Doch insgesamt bin ich zur Zeit vor allem damit befaßt, die „alten” vergriffenen Bücher wieder neu auflegen zu lassen. Das hat etwas von Nestpflege. Die Väter werden, solange sie leben, für ihre Kinder da sein, auch wenn die längst über dreißig sind. Wirklich allein in der Welt stehen wir erst nach dem Tod unsrer Eltern; vorher kann niemand davon sprechen, erwachsen geworden zu sein.

Um sechs bin ich auf, zum ersten Mal wieder seit längerer Zeit ohne Wecker, allein aufgrund meiner inneren Uhr. Ich verstand es gar nicht, als ich erwachte, dachte, das ist wieder diese häßliche Juckerei. Doch da | sah ich auf mein Ifönchen.
Der November ist gräßlich; es sang nicht ein einziger Vogel und, wie auf dem zweiten Hinterhof sonst immer, zeterte auch keiner.

Die Muscheln hatte ich nachts alleine verspeist. Dann rief der Freund an, wollte eventuell gleich noch hierher, bei mir übernachten, eine völlig bizarre Idee, weil seine Eltern ihn vom Flughafen abholen würden. Dann erst zu denen, danach zu mir, er wäre vor Mitternacht nicht hiergewesen. „Schlaf dich dort aus”, sagte ich. „Verdammt nochmal, nimm eine der Tabletten.”

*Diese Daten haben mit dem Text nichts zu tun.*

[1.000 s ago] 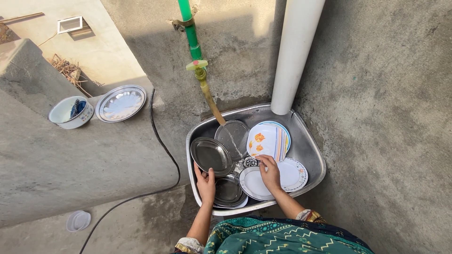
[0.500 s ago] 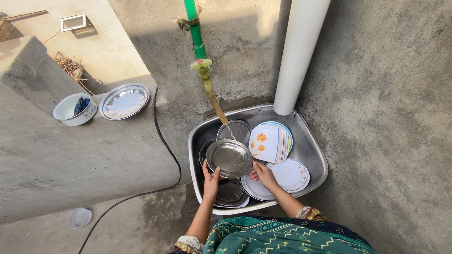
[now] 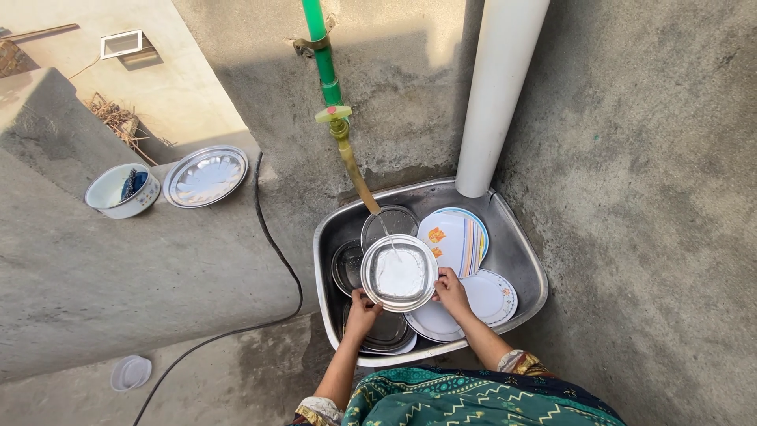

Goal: The recorder is washing a variety of dishes including plates and small metal bowls using water from an outdoor tap into a basin.

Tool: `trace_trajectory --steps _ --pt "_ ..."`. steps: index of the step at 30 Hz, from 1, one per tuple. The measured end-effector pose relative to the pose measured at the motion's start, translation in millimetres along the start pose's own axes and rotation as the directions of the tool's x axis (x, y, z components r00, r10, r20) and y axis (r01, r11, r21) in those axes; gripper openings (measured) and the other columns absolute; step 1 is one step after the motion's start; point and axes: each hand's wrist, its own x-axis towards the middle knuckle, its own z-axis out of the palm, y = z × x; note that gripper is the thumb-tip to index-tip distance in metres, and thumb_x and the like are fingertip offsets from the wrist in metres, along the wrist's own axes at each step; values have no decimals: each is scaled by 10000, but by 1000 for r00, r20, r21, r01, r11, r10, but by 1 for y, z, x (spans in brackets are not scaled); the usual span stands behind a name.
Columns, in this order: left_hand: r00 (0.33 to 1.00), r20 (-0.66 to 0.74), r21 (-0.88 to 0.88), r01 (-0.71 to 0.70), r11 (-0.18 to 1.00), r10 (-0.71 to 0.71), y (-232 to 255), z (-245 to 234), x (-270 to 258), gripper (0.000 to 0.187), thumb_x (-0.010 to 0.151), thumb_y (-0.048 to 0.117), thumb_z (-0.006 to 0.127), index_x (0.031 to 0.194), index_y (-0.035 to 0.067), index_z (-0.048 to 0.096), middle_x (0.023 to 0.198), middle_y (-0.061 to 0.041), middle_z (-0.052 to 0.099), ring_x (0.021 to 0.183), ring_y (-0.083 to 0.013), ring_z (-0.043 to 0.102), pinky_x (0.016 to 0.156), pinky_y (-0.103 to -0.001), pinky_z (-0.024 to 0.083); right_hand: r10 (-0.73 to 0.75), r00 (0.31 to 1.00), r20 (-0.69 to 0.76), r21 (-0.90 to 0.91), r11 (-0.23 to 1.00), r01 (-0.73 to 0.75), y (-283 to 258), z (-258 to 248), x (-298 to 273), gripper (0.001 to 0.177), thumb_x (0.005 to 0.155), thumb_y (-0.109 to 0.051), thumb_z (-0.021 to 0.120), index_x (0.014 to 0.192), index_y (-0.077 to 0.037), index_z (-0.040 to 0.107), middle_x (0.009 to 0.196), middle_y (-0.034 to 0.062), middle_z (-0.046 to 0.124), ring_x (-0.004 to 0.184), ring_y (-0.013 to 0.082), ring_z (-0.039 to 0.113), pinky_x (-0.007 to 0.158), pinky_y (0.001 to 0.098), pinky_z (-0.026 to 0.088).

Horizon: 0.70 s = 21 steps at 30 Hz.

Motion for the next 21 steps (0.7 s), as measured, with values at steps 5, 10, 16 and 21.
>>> trace_trajectory --steps 5,10,16,21 --pt "987 54 68 -156 985 152 55 6 -27 576 888 148 747 1342 23 414 945 -93 748 753 -147 703 727 -271 545 125 981 -148 -67 988 -136 9 -5 3 298 967 -61 543 1257 -9 587 799 86 702 586 148 644 537 288 525" --pt "997 30 50 -77 996 76 22 2 -7 565 889 188 773 1307 -3 444 943 -98 762 799 -140 723 762 -270 552 143 985 -96 -35 988 -147 5 -5 3 302 977 -85 567 1267 -14 618 758 82 686 570 139 652 515 285 529" --pt "999 -42 322 32 946 -20 15 -4 -6 569 802 199 842 1217 -8 512 883 -102 781 828 -189 746 779 -307 561 9 998 -59 -168 986 -19 -17 2 -7 328 978 -101 575 1301 -41 574 782 55 706 587 131 664 531 279 545" --pt "996 -71 391 71 917 -47 18 -4 -5 592 787 183 874 1197 -11 493 904 -115 778 839 -206 748 782 -321 564 -66 997 -26 -249 967 58 -15 4 -7 342 997 -116 566 1326 -47 510 790 68 697 610 133 669 549 280 553"
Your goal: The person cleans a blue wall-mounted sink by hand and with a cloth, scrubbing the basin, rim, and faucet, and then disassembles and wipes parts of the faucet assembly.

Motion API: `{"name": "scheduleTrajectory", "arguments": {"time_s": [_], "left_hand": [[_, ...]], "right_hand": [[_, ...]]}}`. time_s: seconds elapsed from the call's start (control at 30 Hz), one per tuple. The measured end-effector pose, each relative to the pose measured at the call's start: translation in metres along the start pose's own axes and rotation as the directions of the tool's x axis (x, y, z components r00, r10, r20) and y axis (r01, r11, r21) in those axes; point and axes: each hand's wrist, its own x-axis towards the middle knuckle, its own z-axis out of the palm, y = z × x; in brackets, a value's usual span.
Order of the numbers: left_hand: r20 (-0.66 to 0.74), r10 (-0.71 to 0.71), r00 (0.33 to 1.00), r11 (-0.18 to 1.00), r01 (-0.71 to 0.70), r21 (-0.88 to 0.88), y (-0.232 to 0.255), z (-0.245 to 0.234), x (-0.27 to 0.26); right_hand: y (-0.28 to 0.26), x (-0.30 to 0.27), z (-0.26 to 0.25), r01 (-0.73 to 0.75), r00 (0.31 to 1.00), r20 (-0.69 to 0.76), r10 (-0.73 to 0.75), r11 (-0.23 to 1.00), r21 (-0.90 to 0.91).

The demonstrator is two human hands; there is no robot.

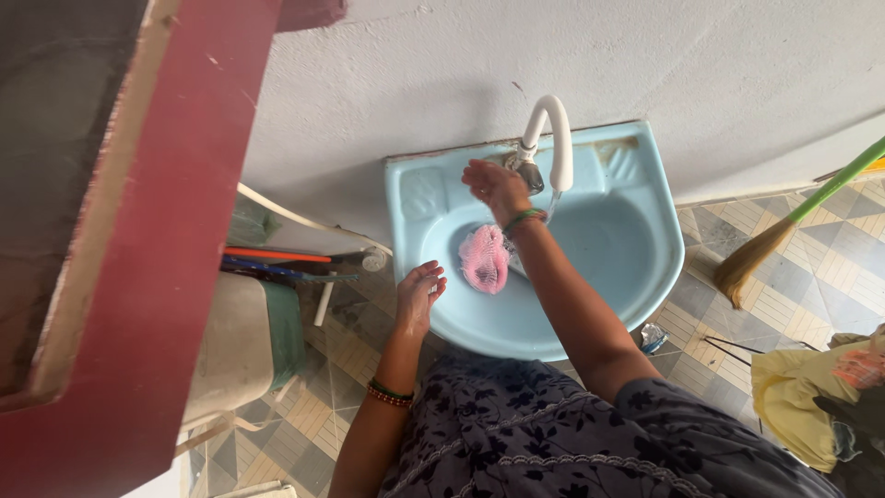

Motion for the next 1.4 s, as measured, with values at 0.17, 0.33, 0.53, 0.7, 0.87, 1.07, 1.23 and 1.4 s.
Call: {"name": "scheduleTrajectory", "arguments": {"time_s": [0.17,0.33,0.53,0.7,0.87,1.07,1.23,1.4], "left_hand": [[-0.005,0.022,1.0,1.0,-0.022,-0.009,0.005,-0.022,-0.006],[-0.02,0.011,1.0,0.998,-0.01,0.061,0.027,-0.031,-0.028],[0.008,0.044,0.999,0.998,-0.044,0.051,0.043,-0.037,-0.037],[-0.011,0.001,1.0,0.991,0.001,0.133,0.057,-0.031,-0.045],[0.001,0.02,1.0,0.996,-0.02,0.088,0.056,-0.042,-0.04],[0.035,-0.013,0.999,0.995,0.01,0.104,0.043,-0.03,-0.032],[0.02,-0.015,1.0,0.995,0.013,0.095,0.047,-0.024,-0.032],[-0.018,-0.033,0.999,0.973,0.036,0.23,0.051,-0.01,-0.042]], "right_hand": [[0.049,0.045,0.025,0.527,0.656,0.639,-0.401,-0.363,-0.769],[0.091,0.024,0.036,0.64,0.464,0.843,-0.274,-0.554,-0.532],[0.062,0.064,0.042,0.573,0.77,0.617,-0.163,-0.249,-0.781],[0.104,0.062,0.073,0.645,0.462,0.865,-0.197,-0.595,-0.48],[0.068,0.061,0.055,0.575,0.808,0.446,0.384,-0.351,-0.739],[0.094,0.067,0.057,0.547,0.532,0.82,-0.209,-0.655,-0.521],[0.093,0.019,0.042,0.752,0.53,0.845,0.072,-0.5,-0.429],[0.02,-0.055,-0.031,0.368,0.919,0.393,-0.008,0.369,-0.853]]}}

Jetzt rechne ich damit, daß es jeden Moment klingelt. Na gut, zehn wird es wohl schon werden. Also schnell an die Arbeit. Die ich heute „umdrehen” will: Zuerst jene für die Contessa und erst am Nachmittag die Thetis-Überarbeitung. So habe ich‛s >>>> im DTs auch vermerkt. Wenn der Freund erscheint, wird viel, sehr viel gesprochen werden; die Contessa, deshalb, geht vor. Denn ihr verdanke ich meine ökonomische Ruhe. Außerdem will mein Wiener Arco-Verleger hereinschauen, der zur Zeit ebenfalls in Berlin ist. Da geht es um die Windin dann auch – indessen uns >>>> Christopher Ecker heute sein Rezept zur Zubereitung eines weiblichen Unterarmes verrät (ein junger muß es sein, damit nicht zu zäh); nur eines: Den anderen friert er nämlich ein.